Quote verbatim the span of lines that begins the listing below and closes with the line containing "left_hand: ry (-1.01".

» **Exercise materials**
———

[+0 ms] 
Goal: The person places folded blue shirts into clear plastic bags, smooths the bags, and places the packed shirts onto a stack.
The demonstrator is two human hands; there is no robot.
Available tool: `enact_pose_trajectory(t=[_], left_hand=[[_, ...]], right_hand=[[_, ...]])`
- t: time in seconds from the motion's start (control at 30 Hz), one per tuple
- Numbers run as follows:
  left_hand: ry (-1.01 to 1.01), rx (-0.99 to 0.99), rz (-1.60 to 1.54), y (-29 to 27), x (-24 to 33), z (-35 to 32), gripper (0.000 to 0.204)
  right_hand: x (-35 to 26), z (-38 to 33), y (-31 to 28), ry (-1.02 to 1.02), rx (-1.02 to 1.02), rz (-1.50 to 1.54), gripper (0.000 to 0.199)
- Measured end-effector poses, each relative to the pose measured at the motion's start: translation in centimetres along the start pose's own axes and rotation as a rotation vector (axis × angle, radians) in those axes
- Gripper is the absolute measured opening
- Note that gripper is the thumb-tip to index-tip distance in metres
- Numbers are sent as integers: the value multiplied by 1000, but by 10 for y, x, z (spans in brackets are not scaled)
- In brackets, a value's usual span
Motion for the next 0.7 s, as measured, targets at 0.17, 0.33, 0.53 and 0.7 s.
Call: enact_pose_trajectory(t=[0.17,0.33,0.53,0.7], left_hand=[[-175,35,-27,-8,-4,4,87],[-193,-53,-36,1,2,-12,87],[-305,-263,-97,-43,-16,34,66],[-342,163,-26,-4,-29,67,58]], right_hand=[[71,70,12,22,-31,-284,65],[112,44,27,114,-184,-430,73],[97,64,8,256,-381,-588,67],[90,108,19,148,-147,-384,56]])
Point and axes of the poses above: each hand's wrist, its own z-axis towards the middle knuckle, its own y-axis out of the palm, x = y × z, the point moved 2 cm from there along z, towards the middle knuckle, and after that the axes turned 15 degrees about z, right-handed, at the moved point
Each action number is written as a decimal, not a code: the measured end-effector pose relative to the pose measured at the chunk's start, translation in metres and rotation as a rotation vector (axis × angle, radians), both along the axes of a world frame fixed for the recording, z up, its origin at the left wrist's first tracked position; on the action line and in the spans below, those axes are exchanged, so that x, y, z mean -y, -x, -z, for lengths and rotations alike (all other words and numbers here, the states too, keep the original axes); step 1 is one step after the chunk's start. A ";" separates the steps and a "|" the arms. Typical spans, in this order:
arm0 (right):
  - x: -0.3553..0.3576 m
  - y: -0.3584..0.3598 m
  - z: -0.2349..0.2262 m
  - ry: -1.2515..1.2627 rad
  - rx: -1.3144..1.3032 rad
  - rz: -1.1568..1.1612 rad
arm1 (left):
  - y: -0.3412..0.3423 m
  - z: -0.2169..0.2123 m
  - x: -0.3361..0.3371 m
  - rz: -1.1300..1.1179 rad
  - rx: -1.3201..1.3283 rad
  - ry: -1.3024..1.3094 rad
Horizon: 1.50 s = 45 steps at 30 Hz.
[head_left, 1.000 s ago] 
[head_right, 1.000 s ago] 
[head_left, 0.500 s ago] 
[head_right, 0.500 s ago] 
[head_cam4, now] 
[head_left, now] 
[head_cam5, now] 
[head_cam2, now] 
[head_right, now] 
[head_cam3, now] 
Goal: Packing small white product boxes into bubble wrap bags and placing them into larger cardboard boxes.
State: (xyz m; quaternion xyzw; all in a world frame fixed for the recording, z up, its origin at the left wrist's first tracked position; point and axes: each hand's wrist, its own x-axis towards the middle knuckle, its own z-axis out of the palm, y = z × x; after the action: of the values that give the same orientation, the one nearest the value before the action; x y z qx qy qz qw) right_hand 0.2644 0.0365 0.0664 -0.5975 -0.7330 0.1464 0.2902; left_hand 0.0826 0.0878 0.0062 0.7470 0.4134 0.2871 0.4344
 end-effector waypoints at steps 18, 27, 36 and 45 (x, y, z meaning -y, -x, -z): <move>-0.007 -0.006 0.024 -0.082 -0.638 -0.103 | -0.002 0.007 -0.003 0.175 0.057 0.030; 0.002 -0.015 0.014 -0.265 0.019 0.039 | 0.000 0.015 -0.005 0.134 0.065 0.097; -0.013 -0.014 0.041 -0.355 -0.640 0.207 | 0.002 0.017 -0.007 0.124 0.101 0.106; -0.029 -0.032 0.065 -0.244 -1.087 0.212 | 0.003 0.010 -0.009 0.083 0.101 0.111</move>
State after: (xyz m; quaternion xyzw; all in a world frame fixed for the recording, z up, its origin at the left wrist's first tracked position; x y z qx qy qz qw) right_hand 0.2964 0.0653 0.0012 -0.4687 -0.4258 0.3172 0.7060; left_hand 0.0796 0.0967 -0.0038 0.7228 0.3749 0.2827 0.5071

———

» **Solution for this task**
[+0 ms] 
Goal: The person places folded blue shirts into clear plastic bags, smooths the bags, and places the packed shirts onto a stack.
The demonstrator is two human hands; there is no robot.
Available tool: `enact_pose_trajectory(t=[_], left_hand=[[_, ...]], right_hand=[[_, ...]])`
- t: time in seconds from the motion's start (control at 30 Hz), one per tuple
- Numbers run as follows:
  left_hand: ry (-1.01 to 1.01), rx (-0.99 to 0.99), rz (-1.60 to 1.54), y (-29 to 27), x (-24 to 33), z (-35 to 32), gripper (0.000 to 0.204)

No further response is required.